Walking home in the rain after our interview, I am reminded by the bustling streets that one of the nice things about the center of Rome is that people actually live here. Despite the infamous squalor of the traffic and the much-derided public-transportation system, the citizens have not decamped for the suburbs. Apartment blocks, both handsome and modest; enviable villas; and modern housing complexes all exist cheek-by-jowl with cathedrals, fashionable shops, ancient ruins, and restaurants. In the city center, it is not uncommon to find residents actually living atop—and even inside—the ruins.

For example, the two-thousand-year-old Theater of Marcellus, which opened in 13 BC to host performances of the comedies of Plautus, the tragedies of Seneca the Younger, and other works by playwrights whose names are lost to antiquity, is still standing and has long been repurposed as a domestic residence.
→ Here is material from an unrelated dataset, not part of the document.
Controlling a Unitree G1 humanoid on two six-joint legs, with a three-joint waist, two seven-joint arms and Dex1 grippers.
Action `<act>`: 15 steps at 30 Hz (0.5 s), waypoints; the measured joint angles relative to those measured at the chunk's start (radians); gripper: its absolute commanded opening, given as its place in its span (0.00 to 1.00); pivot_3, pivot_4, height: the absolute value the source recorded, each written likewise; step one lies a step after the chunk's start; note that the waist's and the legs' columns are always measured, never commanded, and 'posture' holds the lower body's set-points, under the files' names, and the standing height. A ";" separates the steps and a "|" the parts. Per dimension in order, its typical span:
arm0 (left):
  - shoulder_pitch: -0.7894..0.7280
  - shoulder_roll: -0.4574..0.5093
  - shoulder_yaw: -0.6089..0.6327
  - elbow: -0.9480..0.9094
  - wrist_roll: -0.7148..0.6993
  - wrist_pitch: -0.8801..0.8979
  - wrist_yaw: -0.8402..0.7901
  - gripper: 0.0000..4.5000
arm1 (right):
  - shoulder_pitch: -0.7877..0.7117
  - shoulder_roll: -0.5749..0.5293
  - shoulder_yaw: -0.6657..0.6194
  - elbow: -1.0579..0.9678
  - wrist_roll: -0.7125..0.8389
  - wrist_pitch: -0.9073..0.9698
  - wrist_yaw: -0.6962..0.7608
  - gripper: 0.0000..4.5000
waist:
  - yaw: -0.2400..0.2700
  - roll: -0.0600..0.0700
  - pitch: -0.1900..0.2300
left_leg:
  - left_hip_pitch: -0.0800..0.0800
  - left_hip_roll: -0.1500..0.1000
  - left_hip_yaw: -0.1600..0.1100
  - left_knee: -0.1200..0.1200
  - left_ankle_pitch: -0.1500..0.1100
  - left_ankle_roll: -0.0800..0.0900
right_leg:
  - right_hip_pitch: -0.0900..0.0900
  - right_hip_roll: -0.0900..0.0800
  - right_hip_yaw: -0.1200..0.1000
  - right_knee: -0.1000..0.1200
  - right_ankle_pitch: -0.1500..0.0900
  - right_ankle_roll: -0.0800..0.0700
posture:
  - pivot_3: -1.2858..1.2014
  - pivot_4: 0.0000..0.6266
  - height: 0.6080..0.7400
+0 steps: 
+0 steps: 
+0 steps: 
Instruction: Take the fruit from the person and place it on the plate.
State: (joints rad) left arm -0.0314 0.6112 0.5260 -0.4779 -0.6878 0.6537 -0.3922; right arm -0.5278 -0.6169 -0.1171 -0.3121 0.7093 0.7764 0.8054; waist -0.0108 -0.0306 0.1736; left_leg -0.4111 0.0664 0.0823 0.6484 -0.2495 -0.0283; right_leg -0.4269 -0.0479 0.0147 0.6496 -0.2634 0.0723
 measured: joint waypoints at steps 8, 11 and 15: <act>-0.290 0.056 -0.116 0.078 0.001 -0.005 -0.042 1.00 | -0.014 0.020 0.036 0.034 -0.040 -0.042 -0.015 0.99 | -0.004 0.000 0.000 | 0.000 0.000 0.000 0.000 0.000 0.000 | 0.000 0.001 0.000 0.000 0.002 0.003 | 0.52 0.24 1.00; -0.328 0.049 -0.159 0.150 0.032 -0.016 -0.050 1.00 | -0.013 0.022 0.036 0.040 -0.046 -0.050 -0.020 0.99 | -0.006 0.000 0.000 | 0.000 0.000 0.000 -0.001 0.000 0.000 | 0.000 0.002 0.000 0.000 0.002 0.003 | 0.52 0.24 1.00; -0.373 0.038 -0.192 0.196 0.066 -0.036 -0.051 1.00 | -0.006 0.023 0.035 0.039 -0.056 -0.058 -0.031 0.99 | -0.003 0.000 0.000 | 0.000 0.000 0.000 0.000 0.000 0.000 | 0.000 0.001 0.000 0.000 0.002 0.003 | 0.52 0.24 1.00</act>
Its guts were removed in the Middle Ages, but its walls remain. The eleven-thousand-square-foot palatial home has its entrance in the neighborhood of the Jewish ghetto, while its curved and colonnaded backside—the original exterior of the theater—faces the Capitoline Hill. It is common to find tourists from China and the United States milling about on the sidewalk outside the building’s ancient galleries wondering aloud if this isn’t the Colosseum, a structure that passing Romans will inform them is a couple of blocks to the east.

The Theater of Marcellus never hosted gladiator battles or bull baiting. Instead, two thousand years ago, crowds of up to twenty thousand people filled it to watch works that would be revived during the Italian Renaissance, when they inspired Petrarch and Boccaccio, who in turn inspired Chaucer and Shakespeare. It’s thrilling and also slightly chilling, I suppose, to acknowledge that literature began here, in buildings that are not only still being looked at but actually lived in. I can’t help but imagine that those ancient Romans would be delighted to know that in the streets, piazzas, theaters, living rooms, and computers of contemporary Rome, poetry and writing continue to thrive.

Stephen Morison Jr. is a contributing editor of Poets & Writers Magazine. He has reported on the literary communities of Afghanistan, China, Egypt, Jordan, Myanmar, Vietnam, North Korea, and Syria. He lives in Rome.

Please log in to continue.
LOG IN
Don’t yet have an account?
Register for a free account.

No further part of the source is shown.